Sedangkan yang profan adalah peristiwa biasa yang terjadi masyarakat sehari-hari yang tidak memiliki nilai-nilai suci. Namun yang profan bisa menjadi sakral apabila masyarakat mengagungkan dan menjadikannya suci. Oleh karena ini, Durkheim menelurkan sebuah konsep dengan “Totem”, sebuah agama paling primitif atau paling sederhana. Totemisme adalah sistem kepercayaan di mana sesuatu, bisa apapun seperti tumbuhan atau binatang, dianggap sakral dan dijadikan simbol klan. Jadi agama menurut Durkheim dalam bukunya The Elementary Forms of Relegious Life adalah persoalan sosial, dia adalah bagian dari representasi kolektif yang mengekspresikan realitas, ritus adalah cara mengaktualkannya, yang lahir dari kumpulan mindset sebuah kelompok dan untuk mencapai tujuan itu ritus tersebut harus diciptakan, diperbaiki dan diolah ulang sampai menjadi mental diri dalam kelompok tersebut.

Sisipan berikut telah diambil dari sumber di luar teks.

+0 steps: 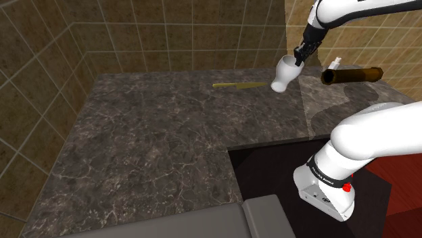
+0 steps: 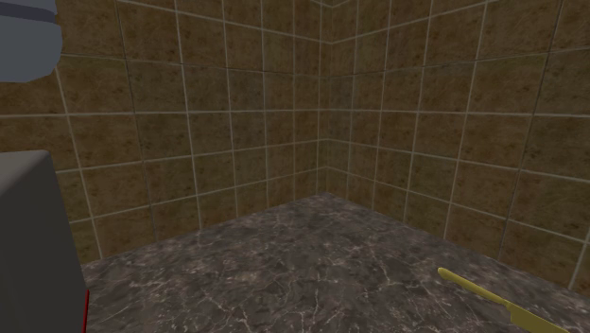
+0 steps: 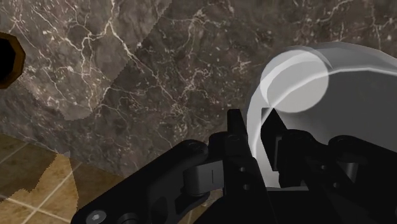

Tricia Sheffield menuliskan dalam bukunya The Relegious Dimensions of Advertising, dalam masyarakat konsumtif seperti sekarang ini agama adalah objek yang dikonsumsi. Objek yang beredar dalam agama diberikan bumbu kesakralan oleh iklan. Individu dalam masyarakat kemudian mengindentifikasi dan menerimanya sebagai bagian dari kebudayaan mereka dan akhirnya menjadi kultur dari agama yang mereka peluk. Di titik tidak lagi diperlukan kesakralan dari benda tersebut, namun konstruksi imaji kesakralan tersebut bisa dilakukan oleh iklan yang akhirnya menghilangkan peran masyarakat di dalamnya.

Di saat konsumsi menjadi perilaku yang “dipuja” di masyarakat kita, maka iklan seakan menjadi “pemandu” nan baik. Agama pun seakan tak bisa melepaskan diri dari persoalan ini. Kosumerisme menjadi “agama” baru yang menyelubungi Agama untuk membentuk agama yang diinginkan atau diimajinasikan oleh iklan. Perilaku hedonis menggiring manusia untuk membeli atau memiliki benda yang belum tentu dia perlukan, atau memberikan simbol “lebih” dari sekedar fungsi awal dari benda tersebut.

Iklan memang seakan memberikan imaji atau membiarkan imajinasi pemirsa menyimpulkan apa itu dan bagaimana ritual keagamaan dilakukan. Saat iklan di dekat masa Idul Fitri menggambarkan bagaimana suasana Idul Fitri dalam perspektif pengiklan. Kue dan minuman yang disediakan, suasana keluarga yang sempurna dengan “kebahagian” mudik dengan mobil baru, baju muslim keluaran terbaru, bentuk kerudung atau hijab yang sedang ngetren, atau mudik memakai transportasi yang elit dan lain-lain.

Imaji iklan dibangun dari kepercayaan kolektif yang kemudian digambarkan, dijelaskan dan ditampilkan, sehingga yang awalnya imaji tersebut bersifat subjektif dapat berubah realitas objektif. Realitas yang dibangun oleh iklan, sebagaimana dalam pemikiran Claude Levi-Strauss, selalu dibangun dan dibangun ulang, kemudian diperkenalkan sebagai sesuatu yang baru namun dalam konsep lama. Misalnya konsep pakaian “muslim”, bentuk pakaian selalu berubah namun sakralitas dalam kata muslim selalu dilekatkan pada pakaian yang bagus menjadi komoditas untuk masyarakat muslim dan ini selalu dipelihara.

Memang paradoks jika kita melihat idul fitri yang sudah dikepung iklan. Iklan yang selama ini dianggap sebagai alat menawarkan produk-produk secara sadar atau tidak, sekarang sudah menjadi alat memframing bagaimana Idul Fitri tersebut dirayakan. Padahal, Idul Fitri seharusnya mengingatkan kita pada kesederhanaan dan saling memaafkan. Bukan malah terjebak pada saling pamer dan bingkai pencitraan.